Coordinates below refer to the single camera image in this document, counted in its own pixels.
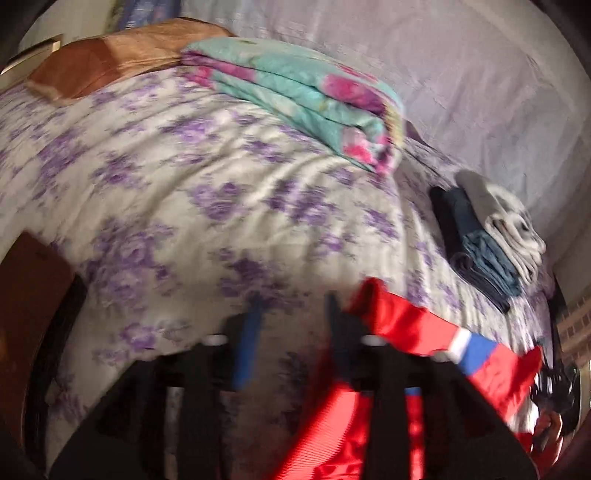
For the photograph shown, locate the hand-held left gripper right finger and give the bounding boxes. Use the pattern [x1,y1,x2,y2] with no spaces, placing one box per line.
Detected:
[323,293,541,480]

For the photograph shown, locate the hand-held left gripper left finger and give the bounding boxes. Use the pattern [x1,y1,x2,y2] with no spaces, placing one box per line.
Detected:
[48,295,265,480]

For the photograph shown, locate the red pants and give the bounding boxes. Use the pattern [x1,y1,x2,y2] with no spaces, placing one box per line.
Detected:
[281,277,561,480]

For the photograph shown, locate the person's right hand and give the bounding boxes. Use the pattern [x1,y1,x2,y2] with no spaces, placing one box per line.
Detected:
[531,411,566,459]

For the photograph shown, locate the folded dark navy garment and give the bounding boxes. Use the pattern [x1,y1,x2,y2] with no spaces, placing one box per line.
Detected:
[429,185,478,260]

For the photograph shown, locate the purple floral bed sheet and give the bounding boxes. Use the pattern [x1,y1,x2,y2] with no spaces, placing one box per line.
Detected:
[0,65,560,472]

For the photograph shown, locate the stack of folded clothes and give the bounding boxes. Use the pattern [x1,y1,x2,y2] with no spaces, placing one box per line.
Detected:
[455,170,548,285]

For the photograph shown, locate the teal pink floral folded blanket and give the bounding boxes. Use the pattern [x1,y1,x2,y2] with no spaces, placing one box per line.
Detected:
[181,37,407,175]

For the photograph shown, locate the brown satin pillow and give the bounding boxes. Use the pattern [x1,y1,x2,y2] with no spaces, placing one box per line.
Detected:
[25,17,232,104]

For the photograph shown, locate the blue patterned cloth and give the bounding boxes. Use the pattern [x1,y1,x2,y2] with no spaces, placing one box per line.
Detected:
[113,0,182,33]

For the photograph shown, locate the brown wooden bed frame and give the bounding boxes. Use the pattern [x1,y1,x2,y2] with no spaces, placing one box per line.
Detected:
[0,231,88,464]

------------------------------------------------------------------------

- [Exercise goal]: Please copy out the whole listing exactly, minus its pictures.

- [Exercise answer]:
Coordinates below refer to the single camera image in this document, counted in its own pixels.
For the photograph shown, locate the hand-held left gripper right finger and give the bounding boxes. Use the pattern [x1,y1,x2,y2] with no spaces, placing one box per line.
Detected:
[323,293,541,480]

For the photograph shown, locate the hand-held left gripper left finger and give the bounding boxes. Use the pattern [x1,y1,x2,y2] with no spaces, placing one box per line.
Detected:
[48,295,265,480]

For the photograph shown, locate the red pants and give the bounding boxes. Use the pattern [x1,y1,x2,y2] with no spaces, placing one box per line.
Detected:
[281,277,561,480]

For the photograph shown, locate the person's right hand and give the bounding boxes. Use the pattern [x1,y1,x2,y2] with no spaces, placing one box per line.
Detected:
[531,411,566,459]

For the photograph shown, locate the folded dark navy garment and give the bounding boxes. Use the pattern [x1,y1,x2,y2] with no spaces, placing one box per line.
Detected:
[429,185,478,260]

For the photograph shown, locate the purple floral bed sheet and give the bounding boxes. Use the pattern [x1,y1,x2,y2] with no spaces, placing one box per line.
Detected:
[0,65,560,472]

For the photograph shown, locate the stack of folded clothes and give the bounding boxes. Use the pattern [x1,y1,x2,y2] with no spaces, placing one box per line.
Detected:
[455,170,548,285]

For the photograph shown, locate the teal pink floral folded blanket and give the bounding boxes. Use the pattern [x1,y1,x2,y2] with no spaces, placing one box per line.
Detected:
[181,37,407,175]

For the photograph shown, locate the brown satin pillow and give the bounding boxes. Use the pattern [x1,y1,x2,y2] with no spaces, placing one box per line.
Detected:
[25,17,232,104]

For the photograph shown, locate the blue patterned cloth and give the bounding boxes. Use the pattern [x1,y1,x2,y2] with no spaces, placing one box per line.
Detected:
[113,0,182,33]

For the photograph shown, locate the brown wooden bed frame and give the bounding boxes. Use the pattern [x1,y1,x2,y2] with no spaces, placing one box per line.
Detected:
[0,231,88,464]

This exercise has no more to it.